◆ What you should do: Count each line below that has the word "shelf" in it, and give only the total.

(Records drawn from a dataset)
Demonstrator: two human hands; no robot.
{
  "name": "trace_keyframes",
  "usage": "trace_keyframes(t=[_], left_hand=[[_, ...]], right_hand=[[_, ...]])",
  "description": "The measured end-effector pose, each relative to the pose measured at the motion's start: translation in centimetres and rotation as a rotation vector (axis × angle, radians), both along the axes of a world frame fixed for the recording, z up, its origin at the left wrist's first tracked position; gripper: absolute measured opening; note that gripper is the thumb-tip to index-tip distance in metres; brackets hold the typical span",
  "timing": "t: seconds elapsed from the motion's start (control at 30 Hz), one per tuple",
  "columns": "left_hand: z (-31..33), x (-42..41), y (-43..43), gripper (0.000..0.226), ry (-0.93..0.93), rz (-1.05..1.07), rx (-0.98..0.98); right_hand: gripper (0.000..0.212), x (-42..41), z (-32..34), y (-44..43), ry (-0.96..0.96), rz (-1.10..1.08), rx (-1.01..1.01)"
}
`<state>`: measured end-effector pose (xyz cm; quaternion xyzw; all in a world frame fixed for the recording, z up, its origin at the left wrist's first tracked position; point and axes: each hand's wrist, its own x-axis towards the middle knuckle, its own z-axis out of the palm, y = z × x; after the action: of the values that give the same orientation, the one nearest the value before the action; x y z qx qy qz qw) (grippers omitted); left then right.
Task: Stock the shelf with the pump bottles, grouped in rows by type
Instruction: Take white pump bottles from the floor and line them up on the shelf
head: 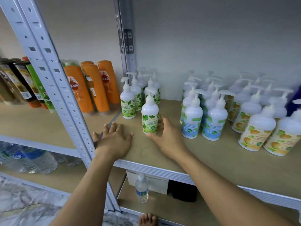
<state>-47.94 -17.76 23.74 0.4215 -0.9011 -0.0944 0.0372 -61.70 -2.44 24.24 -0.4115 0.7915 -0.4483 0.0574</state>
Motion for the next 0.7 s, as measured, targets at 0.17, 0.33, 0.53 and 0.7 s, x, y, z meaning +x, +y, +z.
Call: trace_keyframes(t=[0.17, 0.33, 0.53, 0.7], left_hand=[[-0.4, -0.2, -1.0, 0.064, -0.016, -0.024, -0.002], [-0.7, -0.2, -1.7, 0.06, -0.007, -0.056, -0.031], [-0.5, -0.2, -1.5, 0.06, -0.024, -0.036, -0.01], [-0.5, -0.3, -1.3, 0.061, -0.03, -0.041, -0.011]], right_hand=[[0.057, -2.1, 0.6, -4.0, -0.211, 0.051, -0.047], [0.051, -5.1, 0.3, -7.0, -0.243, 0.067, -0.041], [0.057, -6.4, -0.1, -8.0, -0.271, 0.13, -0.076], [0.059, -7.1, -0.6, -7.8, -0.31, 0.195, -0.098]])
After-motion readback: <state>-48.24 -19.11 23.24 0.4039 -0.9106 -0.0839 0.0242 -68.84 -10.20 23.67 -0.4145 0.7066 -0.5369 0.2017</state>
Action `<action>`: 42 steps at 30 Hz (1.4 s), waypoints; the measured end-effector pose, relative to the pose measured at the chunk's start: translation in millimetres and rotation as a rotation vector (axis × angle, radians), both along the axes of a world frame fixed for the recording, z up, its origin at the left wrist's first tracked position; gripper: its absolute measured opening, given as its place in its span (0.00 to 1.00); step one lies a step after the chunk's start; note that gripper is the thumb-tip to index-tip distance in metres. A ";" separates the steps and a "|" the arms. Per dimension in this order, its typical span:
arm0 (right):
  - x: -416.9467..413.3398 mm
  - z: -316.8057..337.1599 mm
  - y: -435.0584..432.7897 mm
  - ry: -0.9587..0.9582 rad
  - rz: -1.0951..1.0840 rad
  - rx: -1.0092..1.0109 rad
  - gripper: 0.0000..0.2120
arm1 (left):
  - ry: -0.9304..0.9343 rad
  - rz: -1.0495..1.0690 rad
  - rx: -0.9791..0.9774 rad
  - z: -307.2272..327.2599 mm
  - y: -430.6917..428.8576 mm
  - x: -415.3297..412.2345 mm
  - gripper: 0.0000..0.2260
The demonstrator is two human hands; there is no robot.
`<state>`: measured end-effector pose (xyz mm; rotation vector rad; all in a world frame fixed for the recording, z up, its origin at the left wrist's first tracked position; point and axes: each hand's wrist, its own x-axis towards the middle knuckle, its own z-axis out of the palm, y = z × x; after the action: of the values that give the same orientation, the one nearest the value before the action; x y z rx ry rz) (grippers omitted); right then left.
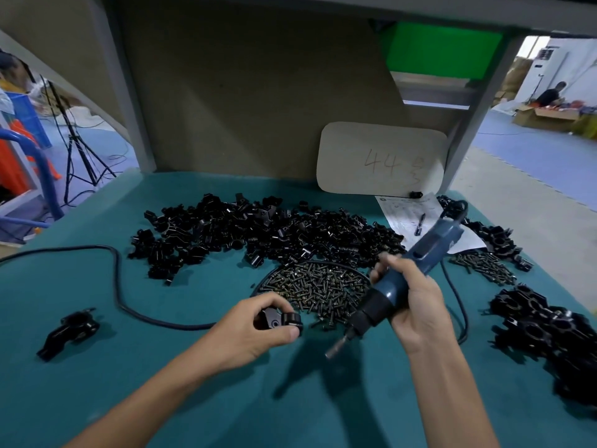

◆ Solved exercise: 2